• Data records:
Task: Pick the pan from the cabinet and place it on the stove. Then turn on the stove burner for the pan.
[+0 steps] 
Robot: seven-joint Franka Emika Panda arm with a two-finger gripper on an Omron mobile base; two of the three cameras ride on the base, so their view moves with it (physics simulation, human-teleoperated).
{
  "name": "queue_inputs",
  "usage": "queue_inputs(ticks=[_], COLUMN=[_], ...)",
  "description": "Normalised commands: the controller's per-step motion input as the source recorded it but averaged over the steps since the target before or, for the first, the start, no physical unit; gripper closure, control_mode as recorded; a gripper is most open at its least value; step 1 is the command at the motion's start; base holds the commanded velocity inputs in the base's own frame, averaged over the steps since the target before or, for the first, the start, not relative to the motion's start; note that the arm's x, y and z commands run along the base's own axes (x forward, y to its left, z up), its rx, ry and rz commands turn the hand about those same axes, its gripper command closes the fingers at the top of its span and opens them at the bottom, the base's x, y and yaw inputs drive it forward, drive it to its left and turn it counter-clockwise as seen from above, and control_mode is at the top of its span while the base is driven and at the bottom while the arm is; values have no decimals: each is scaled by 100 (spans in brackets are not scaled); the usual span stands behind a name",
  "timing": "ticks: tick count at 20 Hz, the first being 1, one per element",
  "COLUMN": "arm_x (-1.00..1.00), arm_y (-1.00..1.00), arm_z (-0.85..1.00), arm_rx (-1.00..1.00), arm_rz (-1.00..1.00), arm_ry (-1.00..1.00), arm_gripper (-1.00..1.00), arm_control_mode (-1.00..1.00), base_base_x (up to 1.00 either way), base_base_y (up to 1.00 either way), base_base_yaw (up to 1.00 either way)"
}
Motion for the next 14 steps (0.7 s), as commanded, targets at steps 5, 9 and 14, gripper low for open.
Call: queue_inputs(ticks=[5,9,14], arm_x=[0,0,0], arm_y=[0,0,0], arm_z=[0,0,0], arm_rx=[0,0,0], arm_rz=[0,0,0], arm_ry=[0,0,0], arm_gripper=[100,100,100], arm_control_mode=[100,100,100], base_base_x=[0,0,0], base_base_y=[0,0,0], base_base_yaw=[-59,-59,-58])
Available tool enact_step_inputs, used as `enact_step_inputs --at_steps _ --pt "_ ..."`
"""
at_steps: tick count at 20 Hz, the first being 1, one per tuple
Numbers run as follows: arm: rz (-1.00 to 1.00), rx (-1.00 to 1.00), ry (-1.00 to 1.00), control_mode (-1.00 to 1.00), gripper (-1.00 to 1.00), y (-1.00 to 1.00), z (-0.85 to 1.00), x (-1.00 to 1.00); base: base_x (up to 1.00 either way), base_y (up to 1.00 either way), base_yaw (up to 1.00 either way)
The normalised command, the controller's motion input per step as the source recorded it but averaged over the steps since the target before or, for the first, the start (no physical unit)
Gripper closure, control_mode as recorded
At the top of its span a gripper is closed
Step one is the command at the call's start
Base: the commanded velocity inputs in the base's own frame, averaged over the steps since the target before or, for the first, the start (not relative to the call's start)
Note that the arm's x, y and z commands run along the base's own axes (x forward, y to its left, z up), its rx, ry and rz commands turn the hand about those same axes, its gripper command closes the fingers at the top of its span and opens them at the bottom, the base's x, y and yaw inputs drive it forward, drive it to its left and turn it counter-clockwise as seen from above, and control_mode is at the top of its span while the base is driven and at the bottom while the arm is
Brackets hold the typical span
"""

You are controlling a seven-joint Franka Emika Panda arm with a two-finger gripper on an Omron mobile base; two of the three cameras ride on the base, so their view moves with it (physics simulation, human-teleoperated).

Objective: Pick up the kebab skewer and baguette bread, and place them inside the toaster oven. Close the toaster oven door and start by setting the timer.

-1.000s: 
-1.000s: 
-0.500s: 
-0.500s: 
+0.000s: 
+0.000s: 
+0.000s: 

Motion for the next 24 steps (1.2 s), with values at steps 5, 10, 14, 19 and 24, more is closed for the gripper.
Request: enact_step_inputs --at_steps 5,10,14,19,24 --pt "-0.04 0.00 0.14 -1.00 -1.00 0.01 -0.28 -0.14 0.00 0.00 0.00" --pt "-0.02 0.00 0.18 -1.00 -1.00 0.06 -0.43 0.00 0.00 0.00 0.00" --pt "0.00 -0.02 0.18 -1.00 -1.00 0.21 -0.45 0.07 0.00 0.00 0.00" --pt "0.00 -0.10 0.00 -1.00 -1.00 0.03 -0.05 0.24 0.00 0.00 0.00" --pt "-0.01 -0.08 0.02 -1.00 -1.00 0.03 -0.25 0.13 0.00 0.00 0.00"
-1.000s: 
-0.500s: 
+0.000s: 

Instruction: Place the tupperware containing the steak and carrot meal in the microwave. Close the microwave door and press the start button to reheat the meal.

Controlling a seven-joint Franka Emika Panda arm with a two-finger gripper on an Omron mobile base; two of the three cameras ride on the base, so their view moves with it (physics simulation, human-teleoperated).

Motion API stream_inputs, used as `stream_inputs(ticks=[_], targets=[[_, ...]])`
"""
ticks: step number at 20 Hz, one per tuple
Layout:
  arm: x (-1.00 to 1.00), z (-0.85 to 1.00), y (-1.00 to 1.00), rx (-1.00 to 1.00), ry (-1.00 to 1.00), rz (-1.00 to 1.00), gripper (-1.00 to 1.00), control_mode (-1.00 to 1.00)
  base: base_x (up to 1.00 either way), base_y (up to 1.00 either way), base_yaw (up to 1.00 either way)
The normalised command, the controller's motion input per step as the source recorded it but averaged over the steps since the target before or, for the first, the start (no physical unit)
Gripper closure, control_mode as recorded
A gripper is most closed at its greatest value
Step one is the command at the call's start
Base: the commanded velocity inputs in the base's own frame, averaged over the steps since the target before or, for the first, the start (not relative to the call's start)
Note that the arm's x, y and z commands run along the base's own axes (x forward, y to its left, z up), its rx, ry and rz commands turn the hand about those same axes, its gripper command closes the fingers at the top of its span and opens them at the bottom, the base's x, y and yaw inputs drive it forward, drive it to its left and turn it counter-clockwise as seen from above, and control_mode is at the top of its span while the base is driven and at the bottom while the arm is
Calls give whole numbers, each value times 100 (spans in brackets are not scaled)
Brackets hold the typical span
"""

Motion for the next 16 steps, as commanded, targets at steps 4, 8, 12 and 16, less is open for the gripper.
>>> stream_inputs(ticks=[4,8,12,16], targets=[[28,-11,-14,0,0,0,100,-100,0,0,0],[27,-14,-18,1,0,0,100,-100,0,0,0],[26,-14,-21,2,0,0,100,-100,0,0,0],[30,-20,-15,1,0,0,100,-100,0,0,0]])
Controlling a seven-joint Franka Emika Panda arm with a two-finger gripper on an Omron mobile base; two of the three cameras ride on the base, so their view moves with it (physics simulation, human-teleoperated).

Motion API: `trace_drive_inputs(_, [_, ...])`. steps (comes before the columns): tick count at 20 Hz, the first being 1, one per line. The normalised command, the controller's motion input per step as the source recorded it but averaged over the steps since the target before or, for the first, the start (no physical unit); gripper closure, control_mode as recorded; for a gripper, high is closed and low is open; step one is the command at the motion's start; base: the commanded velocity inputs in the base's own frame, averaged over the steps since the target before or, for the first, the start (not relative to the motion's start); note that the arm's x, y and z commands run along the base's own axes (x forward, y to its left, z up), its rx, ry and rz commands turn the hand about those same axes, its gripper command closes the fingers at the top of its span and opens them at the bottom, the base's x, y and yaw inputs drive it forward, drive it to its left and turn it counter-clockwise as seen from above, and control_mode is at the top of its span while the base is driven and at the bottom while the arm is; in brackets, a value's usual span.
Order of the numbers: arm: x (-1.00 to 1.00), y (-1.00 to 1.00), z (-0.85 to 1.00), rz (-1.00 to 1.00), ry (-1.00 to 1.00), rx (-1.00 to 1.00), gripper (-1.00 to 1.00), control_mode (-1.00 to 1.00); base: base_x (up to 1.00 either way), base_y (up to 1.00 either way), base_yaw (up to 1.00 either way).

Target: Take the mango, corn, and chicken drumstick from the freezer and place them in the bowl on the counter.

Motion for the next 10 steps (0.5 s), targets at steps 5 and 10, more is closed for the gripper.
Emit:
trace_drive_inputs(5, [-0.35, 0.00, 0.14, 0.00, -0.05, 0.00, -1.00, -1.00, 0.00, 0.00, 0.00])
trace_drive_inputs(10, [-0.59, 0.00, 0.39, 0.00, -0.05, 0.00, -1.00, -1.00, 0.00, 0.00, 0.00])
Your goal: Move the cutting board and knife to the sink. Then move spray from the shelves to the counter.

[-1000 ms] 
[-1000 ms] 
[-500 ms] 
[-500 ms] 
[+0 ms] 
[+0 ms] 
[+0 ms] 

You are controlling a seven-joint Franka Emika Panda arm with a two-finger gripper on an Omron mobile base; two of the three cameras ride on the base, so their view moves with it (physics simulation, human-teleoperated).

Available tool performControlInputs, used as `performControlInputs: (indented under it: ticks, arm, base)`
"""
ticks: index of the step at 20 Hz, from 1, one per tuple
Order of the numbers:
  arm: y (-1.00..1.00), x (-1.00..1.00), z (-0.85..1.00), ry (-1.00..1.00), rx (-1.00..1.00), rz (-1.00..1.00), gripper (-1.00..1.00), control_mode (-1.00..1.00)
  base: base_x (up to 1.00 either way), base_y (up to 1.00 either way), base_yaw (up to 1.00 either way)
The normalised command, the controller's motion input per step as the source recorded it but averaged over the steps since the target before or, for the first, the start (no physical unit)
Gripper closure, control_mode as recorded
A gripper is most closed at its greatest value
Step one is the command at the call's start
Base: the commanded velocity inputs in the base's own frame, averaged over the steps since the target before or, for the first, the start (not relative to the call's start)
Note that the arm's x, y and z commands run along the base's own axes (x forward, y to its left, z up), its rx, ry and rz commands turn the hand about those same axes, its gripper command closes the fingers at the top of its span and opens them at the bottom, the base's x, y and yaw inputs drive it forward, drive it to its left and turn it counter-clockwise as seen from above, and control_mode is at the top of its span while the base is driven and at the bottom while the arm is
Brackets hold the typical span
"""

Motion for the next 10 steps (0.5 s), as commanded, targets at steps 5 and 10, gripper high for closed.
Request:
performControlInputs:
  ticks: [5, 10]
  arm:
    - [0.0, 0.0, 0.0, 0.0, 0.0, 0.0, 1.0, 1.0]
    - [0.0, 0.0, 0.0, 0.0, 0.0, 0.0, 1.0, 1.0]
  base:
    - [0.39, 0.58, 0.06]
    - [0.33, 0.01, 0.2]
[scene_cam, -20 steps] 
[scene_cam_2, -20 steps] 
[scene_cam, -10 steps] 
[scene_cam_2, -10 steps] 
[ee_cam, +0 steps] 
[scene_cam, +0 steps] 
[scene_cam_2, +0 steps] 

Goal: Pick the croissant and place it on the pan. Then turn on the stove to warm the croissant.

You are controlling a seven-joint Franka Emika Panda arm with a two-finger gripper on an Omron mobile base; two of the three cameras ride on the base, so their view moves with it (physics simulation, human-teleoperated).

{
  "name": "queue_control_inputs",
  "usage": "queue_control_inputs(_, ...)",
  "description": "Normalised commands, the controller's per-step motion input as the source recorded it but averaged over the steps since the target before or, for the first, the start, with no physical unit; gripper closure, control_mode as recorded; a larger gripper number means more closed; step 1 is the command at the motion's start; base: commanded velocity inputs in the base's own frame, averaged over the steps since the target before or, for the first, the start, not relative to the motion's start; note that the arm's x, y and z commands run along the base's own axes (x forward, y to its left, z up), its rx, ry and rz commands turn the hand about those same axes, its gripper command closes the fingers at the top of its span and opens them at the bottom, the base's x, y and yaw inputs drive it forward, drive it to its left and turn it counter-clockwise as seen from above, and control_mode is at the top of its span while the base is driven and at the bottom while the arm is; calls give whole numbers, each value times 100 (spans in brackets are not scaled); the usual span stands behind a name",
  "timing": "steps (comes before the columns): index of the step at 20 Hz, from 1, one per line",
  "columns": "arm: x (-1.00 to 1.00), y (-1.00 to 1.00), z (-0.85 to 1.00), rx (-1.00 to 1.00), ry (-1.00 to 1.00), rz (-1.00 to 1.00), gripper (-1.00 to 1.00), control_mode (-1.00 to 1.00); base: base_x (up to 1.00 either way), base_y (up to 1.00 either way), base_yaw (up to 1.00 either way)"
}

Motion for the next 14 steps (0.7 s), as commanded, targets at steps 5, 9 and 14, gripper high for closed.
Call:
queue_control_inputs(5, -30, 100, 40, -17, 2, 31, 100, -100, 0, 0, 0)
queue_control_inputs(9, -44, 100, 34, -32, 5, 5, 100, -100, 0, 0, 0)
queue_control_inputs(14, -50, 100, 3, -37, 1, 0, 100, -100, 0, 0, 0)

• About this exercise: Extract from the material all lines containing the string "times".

• Task answer:
Calls give whole numbers, each value times 100 (spans in brackets are not scaled)
  "description": "Normalised commands, the controller's per-step motion input as the source recorded it but averaged over the steps since the target before or, for the first, the start, with no physical unit; gripper closure, control_mode as recorded; a larger gripper number means more closed; step 1 is the command at the motion's start; base: commanded velocity inputs in the base's own frame, averaged over the steps since the target before or, for the first, the start, not relative to the motion's start; note that the arm's x, y and z commands run along the base's own axes (x forward, y to its left, z up), its rx, ry and rz commands turn the hand about those same axes, its gripper command closes the fingers at the top of its span and opens them at the bottom, the base's x, y and yaw inputs drive it forward, drive it to its left and turn it counter-clockwise as seen from above, and control_mode is at the top of its span while the base is driven and at the bottom while the arm is; calls give whole numbers, each value times 100 (spans in brackets are not scaled); the usual span stands behind a name",

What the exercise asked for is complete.